EuGH-Urteil zur wirksamen Einwilligung in die Verwendung von Cookies – na und?

Huch, es ist schon fast einen Monat her, da hat der EuGH in einem Urteil eine klare Position gegen die ungefragte Nutzung von technisch nicht notwendigen Cookies klar gestellt. Lange Zeit war es umstritten, ob die Regelungen der DSGVO wirklich in diesem Ausmaß gelten, auch wenn es sich nach einer Veröffentlichung der Datenschutzkonferenz (DSK) vor längerem bereits so abzeichnete. Was heißt das genau und was ist seit dem passiert?

 

Was war passiert?

Der „Bundesverband der Verbraucherzentralen und Verbraucherverbände – Verbraucherzentrale Bundesverband e. V.“ hat gegen das Unternehmen „Planet49 GmbH“ vor dem EuGH geklagt, weil dieses auf seiner Webseite dem Seitenbesucher die Entscheidung für die Verwendung von Cookies abnahm, indem diese mit einem Kreuz bereits vorausgewählt gewesen sind. Dies müsste aber genau anders herum sein. Der Nutzer müsste also aktiv die Cookies aktivieren und nicht deaktivieren. Klingt an sich auch leider logisch, da ja bereits beim ersten Seitenaufruf schon die Cookies genutzt werden bzw. wenn man weiter auf der Seite surft ohne die entsprechenden Optionen aktiv abzuwählen.

Das Urteil kann man bei viel Langeweile hier lesen.

 

Was bedeutet das nun?

Vermutlich ist das dann wirklich das „theoretische“ Aus für die Nutzung von Google Analytics und ähnlichen Diensten ohne den Benutzer diese wirklich „aktiv“, z. B. mit dem Setzen eines Häckchens, einschalten zu lassen. Dies wird, seien wir mal ehrlich, der Großteil der Leute aber nicht machen. Warum auch? Wenn man nur so herumsurft und etwas rausfinden will, ist einem meist sowieso egal ob man getrackt wird. Deshalb klickt man sonst auch immer auf „Okay“, weil die Info-Box einfach nervt. Ebenso wird es einen nicht dazu bringen das Tracking zu aktivieren, selbst wenn es einem egal ist, dass man getrackt wird.

Lediglich bei technisch notwendigen Cookies, wie z. B. für eine User-Session, bedarf es keiner Zustimmung und man kann sich weiterhin auf „das berechtigte Interesse“ nach Artikel 6 Absatz 1 lit. f DSGVO in der Datenschutzerklärung berufen.

 

Wie sieht es mit der Umsetzung aus?

Das ist ganz einfach zu beantworten: Es interessiert keine Sau 😀

Und das wird auch einen einfachen Grund haben. Im Normalfall hat man als Webseitenbetreiber, z. B. bei der Nutzung von personalisierter Werbung (beispielsweise Google Adsense) als Einnahmequelle, keine Möglichkeit auf diese zu verzichten. Denn oftmals macht diese nun mal einen hohen Anteil der Einnahmen aus. Man ist als Betreiber deshalb in der Zwickmühle. Also bleibt in der Regel nur eins: Hoffen, dass man nicht verklagt wird und den Laden so weiterlaufen lassen wie bisher…

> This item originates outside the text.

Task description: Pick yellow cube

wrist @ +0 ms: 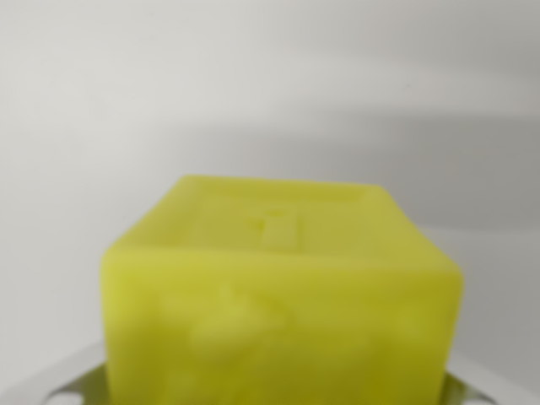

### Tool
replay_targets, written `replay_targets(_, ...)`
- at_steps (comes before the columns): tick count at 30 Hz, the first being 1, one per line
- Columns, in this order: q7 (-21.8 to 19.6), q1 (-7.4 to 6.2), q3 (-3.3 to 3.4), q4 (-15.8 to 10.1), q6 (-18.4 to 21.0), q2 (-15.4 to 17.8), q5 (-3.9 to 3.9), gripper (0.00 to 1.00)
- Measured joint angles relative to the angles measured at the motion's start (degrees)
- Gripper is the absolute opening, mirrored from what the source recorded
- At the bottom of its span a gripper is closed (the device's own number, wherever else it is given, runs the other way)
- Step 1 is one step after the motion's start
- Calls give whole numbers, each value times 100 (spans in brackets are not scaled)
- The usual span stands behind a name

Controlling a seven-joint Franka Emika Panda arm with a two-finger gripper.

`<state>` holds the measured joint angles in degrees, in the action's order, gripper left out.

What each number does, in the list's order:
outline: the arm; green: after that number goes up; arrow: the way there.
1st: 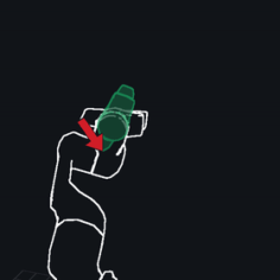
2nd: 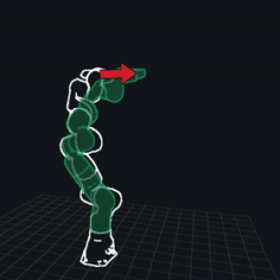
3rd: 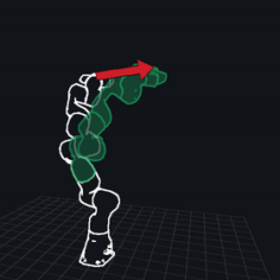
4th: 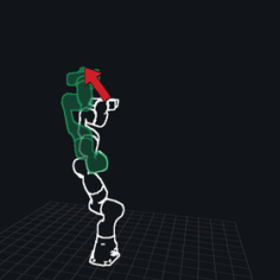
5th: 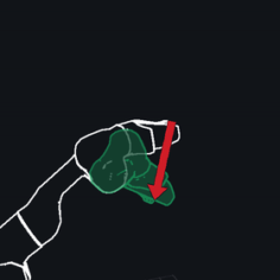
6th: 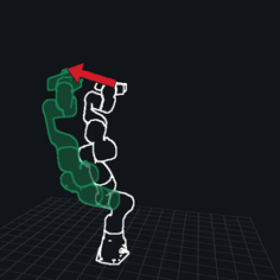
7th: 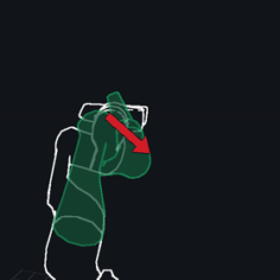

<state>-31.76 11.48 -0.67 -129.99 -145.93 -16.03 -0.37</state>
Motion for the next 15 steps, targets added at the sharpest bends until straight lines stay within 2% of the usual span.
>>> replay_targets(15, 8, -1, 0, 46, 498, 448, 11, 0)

Ich habe mir einfach mal die Webseiten von einigen großen Zeitungen angesehen. Die Cookie-Banner sprechen hier für sich:

Eine Spur von einer Änderung der bisherigen laschen Handhabung der ganzen eingesetzten Cookies und des Trackings über viele Webseiten hinweg ist also nicht in Sicht. Diese Cookie-Banner sind allerdings weder Opt-In noch Opt-Out, sondern lediglich Info-Boxen die einem nur mitteilen dass halt getrackt wird. Vermutlich könnte man sich diese also auch noch sparen, da sie wahrscheinlich sowieso keine wirkliche rechtliche Bewandnis haben. Aber am besten lässt man sie drin, um bei einer möglichen Klatsche noch einigermaßen glimpflich davon zu kommen.